» WHAT TO DO
Of the entries below, restate word for word only the section that runs from the line with "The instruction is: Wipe" to the line with "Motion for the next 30", counting both ends.

─── GIVEN ENTRIES

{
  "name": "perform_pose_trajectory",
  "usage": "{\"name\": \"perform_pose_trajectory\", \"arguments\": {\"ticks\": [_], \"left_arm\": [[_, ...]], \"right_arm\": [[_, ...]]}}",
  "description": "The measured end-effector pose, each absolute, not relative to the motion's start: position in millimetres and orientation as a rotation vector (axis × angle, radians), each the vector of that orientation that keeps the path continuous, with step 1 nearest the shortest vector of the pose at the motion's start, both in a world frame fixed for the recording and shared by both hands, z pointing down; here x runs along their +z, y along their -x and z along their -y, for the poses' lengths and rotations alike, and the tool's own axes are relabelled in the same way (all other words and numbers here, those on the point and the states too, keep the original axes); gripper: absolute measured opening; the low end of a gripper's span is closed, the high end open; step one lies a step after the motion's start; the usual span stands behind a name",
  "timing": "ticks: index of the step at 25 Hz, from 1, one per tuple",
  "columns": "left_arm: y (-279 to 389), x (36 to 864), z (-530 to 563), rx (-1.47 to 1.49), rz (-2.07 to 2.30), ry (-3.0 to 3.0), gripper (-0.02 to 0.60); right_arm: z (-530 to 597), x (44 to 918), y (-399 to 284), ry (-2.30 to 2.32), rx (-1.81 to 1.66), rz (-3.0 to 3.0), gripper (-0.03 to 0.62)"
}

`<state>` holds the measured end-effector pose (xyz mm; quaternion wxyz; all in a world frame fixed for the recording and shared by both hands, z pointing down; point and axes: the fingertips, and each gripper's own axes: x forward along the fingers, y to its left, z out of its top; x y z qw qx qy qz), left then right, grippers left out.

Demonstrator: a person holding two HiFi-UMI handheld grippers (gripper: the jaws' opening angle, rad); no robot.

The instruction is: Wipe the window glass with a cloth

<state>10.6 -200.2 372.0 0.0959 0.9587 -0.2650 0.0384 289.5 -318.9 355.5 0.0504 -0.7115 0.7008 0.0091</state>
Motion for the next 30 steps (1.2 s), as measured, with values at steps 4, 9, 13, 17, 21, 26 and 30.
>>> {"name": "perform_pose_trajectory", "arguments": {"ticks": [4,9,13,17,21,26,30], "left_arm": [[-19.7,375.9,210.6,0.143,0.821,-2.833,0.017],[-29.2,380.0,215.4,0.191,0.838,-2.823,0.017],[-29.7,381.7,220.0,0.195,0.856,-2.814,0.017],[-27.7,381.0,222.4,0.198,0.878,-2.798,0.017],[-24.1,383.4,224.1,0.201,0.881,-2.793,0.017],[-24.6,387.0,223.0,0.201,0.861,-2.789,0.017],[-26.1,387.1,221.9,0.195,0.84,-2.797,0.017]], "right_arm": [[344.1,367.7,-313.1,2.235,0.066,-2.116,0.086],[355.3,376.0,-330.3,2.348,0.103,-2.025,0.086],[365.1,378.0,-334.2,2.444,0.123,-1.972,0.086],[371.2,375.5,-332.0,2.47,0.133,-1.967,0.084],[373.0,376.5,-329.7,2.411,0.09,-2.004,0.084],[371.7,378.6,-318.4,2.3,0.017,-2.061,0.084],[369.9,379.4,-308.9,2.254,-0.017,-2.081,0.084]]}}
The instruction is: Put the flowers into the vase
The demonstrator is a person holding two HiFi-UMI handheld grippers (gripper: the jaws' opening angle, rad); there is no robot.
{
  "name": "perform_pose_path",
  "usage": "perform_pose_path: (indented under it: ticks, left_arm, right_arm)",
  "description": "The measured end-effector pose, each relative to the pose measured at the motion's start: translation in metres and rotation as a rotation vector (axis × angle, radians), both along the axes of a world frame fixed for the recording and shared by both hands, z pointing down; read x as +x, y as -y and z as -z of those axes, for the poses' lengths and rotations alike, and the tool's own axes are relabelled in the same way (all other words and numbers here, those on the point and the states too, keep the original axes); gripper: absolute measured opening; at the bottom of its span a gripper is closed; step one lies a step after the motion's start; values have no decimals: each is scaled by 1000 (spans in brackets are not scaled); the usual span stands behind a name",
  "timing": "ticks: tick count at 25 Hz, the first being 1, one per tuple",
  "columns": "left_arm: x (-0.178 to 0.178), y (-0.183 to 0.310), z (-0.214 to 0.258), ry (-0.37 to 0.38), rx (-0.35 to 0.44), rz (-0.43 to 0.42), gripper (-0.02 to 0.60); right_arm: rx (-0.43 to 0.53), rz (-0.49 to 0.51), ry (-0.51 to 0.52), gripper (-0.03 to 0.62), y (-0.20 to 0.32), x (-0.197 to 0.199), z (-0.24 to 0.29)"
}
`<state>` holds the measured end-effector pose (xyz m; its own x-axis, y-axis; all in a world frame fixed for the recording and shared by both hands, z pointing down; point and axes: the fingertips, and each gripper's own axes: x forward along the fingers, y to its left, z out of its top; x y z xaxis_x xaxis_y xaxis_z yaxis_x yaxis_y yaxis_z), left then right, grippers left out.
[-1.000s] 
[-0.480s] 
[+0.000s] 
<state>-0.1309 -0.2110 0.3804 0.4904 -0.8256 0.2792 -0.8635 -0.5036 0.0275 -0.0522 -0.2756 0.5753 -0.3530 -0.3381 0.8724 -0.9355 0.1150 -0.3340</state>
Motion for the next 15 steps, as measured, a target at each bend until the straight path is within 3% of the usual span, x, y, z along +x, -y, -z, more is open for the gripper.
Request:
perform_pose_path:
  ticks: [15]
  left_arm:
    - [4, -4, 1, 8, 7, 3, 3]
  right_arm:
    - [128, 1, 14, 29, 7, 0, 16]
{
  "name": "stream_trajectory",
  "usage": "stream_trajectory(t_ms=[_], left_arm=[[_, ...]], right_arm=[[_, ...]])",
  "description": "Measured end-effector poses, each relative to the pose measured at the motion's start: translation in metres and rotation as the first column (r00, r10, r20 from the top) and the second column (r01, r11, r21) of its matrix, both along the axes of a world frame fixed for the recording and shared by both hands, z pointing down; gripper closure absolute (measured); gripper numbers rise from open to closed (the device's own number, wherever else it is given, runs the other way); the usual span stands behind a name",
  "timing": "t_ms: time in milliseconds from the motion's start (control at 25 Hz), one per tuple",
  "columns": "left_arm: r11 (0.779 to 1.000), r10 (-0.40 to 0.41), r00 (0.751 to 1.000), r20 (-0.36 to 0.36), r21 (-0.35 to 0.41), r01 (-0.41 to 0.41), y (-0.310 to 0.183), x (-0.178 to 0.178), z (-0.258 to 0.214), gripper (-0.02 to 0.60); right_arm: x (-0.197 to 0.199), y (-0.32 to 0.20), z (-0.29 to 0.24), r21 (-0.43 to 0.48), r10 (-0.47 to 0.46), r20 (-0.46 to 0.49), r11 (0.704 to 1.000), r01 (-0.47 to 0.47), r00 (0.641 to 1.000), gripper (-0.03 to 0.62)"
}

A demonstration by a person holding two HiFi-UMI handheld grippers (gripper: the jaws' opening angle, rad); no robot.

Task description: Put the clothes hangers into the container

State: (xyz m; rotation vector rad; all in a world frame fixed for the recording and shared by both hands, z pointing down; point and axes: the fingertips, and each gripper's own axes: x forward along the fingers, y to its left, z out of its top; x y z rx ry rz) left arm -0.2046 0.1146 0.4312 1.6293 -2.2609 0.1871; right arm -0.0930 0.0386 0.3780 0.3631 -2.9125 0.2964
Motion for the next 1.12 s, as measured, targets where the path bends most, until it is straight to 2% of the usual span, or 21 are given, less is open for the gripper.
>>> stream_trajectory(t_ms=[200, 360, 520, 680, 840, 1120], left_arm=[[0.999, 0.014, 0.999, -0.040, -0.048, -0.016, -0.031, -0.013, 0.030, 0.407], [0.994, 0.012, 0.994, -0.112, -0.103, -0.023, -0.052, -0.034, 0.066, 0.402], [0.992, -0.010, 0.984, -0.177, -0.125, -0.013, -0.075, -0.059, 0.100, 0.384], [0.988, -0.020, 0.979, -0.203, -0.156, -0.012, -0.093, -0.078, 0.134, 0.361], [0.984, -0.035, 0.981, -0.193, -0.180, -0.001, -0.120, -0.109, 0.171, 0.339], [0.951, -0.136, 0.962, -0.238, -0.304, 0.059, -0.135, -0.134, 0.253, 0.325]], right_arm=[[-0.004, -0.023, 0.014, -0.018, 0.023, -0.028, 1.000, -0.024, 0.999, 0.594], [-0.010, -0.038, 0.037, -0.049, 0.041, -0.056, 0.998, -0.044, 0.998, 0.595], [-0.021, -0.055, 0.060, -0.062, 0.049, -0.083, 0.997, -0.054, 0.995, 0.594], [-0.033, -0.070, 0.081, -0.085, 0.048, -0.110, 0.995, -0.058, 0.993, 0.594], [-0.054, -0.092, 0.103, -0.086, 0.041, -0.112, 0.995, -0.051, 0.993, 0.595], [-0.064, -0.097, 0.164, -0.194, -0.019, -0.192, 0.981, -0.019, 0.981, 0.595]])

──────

» RESPONSE AREA
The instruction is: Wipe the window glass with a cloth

<state>10.6 -200.2 372.0 0.0959 0.9587 -0.2650 0.0384 289.5 -318.9 355.5 0.0504 -0.7115 0.7008 0.0091</state>
Motion for the next 30 steps (1.2 s), as measured, with values at steps 4, 9, 13, 17, 21, 26 and 30.

The required output has now been supplied.